Çok sevdiğim bir arkadaşımın babası vefat etmişti. Cenazeye geldim, şöyle bir İstanbul'a baktım ve çok özlediğimi anladım. Oradan burayı değil, buradan orayı yönetmeye karar verdim.
- Geldiğiniz yerden memnun musunuz?
Geçmişe baktığımda evet. Geleceğe baktığımda ise daha çok uzun bir yolum olduğunu görüyorum. Ülkeme faydalı olmak, içeride ve dışarıda herkesin gurur duyacağı işler yapmak istiyorum. Sosyal yarar sağlayacak işlere girmeyi seviyorum. Örneğin Türkiye Milli Paralimpik Olimpiyatları Komitesi'nin yönetim kurulundayım. Bu alan bana ayrı bir mutluluk, tatmin veriyor.

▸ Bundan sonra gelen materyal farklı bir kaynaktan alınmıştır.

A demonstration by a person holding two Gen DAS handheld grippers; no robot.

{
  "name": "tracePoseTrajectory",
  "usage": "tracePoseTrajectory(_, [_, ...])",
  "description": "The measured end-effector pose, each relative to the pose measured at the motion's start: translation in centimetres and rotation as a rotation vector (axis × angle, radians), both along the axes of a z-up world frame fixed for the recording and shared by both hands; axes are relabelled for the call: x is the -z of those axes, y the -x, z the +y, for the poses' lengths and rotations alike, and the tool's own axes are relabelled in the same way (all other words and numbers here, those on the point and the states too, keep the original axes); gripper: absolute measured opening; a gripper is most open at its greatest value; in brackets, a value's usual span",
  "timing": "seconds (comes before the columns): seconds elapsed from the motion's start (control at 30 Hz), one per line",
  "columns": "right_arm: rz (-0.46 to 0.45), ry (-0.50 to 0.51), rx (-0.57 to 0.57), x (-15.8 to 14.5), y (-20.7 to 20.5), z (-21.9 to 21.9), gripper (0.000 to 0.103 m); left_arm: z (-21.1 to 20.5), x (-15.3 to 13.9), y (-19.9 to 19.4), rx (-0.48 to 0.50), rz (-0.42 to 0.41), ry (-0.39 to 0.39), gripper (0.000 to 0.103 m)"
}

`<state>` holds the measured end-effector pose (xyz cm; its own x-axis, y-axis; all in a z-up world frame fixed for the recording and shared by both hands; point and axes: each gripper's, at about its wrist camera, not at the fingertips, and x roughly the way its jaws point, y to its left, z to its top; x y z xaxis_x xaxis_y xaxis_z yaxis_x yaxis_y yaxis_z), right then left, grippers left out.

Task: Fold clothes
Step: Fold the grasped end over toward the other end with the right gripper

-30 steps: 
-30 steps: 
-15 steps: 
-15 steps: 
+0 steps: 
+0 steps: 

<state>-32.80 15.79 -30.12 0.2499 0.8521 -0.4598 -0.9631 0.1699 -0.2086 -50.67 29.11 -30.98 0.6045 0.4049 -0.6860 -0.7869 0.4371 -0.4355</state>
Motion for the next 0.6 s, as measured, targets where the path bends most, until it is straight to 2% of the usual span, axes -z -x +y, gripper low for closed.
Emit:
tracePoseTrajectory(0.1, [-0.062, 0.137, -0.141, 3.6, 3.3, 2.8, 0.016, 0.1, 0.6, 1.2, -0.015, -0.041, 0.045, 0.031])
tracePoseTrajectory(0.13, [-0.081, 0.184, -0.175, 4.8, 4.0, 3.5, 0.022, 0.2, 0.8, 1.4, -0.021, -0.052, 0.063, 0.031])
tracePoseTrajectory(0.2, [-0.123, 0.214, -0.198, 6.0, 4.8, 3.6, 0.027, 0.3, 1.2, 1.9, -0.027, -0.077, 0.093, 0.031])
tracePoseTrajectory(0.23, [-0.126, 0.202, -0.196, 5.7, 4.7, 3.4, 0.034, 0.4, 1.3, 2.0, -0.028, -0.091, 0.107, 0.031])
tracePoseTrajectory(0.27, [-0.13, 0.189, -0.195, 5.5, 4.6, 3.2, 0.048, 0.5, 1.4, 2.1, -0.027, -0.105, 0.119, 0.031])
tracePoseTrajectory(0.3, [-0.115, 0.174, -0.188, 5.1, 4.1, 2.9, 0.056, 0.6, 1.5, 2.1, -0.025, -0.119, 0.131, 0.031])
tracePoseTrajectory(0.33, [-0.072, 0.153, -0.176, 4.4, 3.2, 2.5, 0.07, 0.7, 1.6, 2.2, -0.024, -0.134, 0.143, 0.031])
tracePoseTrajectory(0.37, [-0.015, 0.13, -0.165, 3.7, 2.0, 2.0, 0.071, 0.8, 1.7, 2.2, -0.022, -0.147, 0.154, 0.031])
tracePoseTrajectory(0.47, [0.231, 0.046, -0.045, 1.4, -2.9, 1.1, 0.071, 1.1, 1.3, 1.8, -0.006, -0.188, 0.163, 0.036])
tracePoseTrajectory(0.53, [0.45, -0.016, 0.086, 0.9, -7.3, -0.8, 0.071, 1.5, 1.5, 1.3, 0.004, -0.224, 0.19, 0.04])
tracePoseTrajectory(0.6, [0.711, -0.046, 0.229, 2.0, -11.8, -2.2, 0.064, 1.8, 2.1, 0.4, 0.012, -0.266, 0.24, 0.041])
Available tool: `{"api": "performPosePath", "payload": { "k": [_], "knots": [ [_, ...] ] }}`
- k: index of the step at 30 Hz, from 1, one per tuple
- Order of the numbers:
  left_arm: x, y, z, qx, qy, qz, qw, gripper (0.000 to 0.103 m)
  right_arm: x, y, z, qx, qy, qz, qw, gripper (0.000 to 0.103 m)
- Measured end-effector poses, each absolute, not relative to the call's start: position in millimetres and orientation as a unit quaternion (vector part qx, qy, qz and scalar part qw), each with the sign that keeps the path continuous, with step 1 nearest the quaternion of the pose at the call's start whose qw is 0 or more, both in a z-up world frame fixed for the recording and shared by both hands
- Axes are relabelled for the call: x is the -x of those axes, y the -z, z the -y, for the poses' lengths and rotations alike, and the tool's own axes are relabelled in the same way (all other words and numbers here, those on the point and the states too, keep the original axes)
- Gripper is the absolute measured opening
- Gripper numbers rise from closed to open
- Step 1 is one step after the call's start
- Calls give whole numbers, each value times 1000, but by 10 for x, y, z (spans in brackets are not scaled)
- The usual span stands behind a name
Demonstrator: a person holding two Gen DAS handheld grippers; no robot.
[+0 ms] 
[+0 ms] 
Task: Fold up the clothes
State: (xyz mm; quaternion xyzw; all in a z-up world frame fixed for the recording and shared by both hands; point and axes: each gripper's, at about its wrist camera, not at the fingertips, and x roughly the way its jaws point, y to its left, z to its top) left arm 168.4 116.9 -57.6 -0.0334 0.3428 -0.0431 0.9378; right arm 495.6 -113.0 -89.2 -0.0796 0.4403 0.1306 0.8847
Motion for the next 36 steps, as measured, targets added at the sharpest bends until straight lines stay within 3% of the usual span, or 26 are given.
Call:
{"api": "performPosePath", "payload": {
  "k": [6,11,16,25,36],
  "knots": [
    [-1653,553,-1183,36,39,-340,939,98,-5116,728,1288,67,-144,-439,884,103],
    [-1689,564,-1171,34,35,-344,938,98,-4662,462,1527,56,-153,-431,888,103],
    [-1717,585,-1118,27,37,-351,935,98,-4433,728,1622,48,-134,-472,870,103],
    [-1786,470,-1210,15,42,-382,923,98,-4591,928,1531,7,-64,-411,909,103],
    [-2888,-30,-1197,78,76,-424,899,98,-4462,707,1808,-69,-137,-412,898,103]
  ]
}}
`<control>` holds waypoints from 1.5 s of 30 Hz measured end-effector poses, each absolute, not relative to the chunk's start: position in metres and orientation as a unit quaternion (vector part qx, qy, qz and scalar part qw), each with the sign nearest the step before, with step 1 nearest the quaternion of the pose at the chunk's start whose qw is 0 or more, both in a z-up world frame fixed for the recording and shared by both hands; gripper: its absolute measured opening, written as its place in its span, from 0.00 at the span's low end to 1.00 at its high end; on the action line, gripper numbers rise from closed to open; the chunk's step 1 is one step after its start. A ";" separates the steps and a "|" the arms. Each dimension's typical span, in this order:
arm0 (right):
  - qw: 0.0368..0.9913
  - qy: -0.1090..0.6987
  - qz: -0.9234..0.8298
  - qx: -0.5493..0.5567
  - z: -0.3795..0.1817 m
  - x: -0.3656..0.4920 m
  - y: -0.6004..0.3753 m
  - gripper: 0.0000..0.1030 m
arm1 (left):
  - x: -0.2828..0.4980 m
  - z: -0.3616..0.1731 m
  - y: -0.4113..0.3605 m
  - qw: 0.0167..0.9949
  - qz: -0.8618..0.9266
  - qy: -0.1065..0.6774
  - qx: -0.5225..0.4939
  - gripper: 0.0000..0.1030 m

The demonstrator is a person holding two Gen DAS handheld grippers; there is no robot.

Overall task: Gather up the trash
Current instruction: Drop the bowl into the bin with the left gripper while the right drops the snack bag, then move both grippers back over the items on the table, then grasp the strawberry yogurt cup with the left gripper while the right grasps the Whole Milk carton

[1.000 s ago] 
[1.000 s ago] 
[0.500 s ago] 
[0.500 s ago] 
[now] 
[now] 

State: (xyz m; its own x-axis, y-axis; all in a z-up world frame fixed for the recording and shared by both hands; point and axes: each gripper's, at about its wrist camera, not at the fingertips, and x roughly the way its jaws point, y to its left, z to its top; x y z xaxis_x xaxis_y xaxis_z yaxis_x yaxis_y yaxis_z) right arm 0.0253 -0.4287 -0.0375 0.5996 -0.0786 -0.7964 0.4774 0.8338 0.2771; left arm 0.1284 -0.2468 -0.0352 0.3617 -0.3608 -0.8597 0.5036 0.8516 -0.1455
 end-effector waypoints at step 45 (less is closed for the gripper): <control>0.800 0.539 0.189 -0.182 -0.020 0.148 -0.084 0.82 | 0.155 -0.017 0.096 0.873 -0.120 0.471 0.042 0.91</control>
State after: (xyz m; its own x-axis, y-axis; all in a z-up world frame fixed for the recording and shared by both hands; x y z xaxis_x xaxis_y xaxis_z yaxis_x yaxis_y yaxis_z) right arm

- Son zamanlarda sizi en çok heyecanlandıran iş neydi?
Hindistan'ın tanıtım kampanyasını aldık. Bu çok heyecan vericiydi. Bir de Mitsubishi'nin Türkiye'deki reklam ajansıyız, hedefim bu işi Japonya'da da yapmak. Bu fikir de beni heyecanlandırıyor.
- Enerji bu tablonun neresinde?
Yenilenebilir enerji çok önemli bence. Dünya var oldukça rüzgâr ve güneş de olacak. Bunlardan gelen enerji ise hiç bitmeyecek. Nesilden nesile aktarılacak bir iş yaptığımızı düşünüyorum. Asıl gönlümden geçen de böyle bir şirket kurmak.
- Hizmet sektöründe gençlerle sürekli dirsek temasındasınız, nasıl görüyorsunuz durumu?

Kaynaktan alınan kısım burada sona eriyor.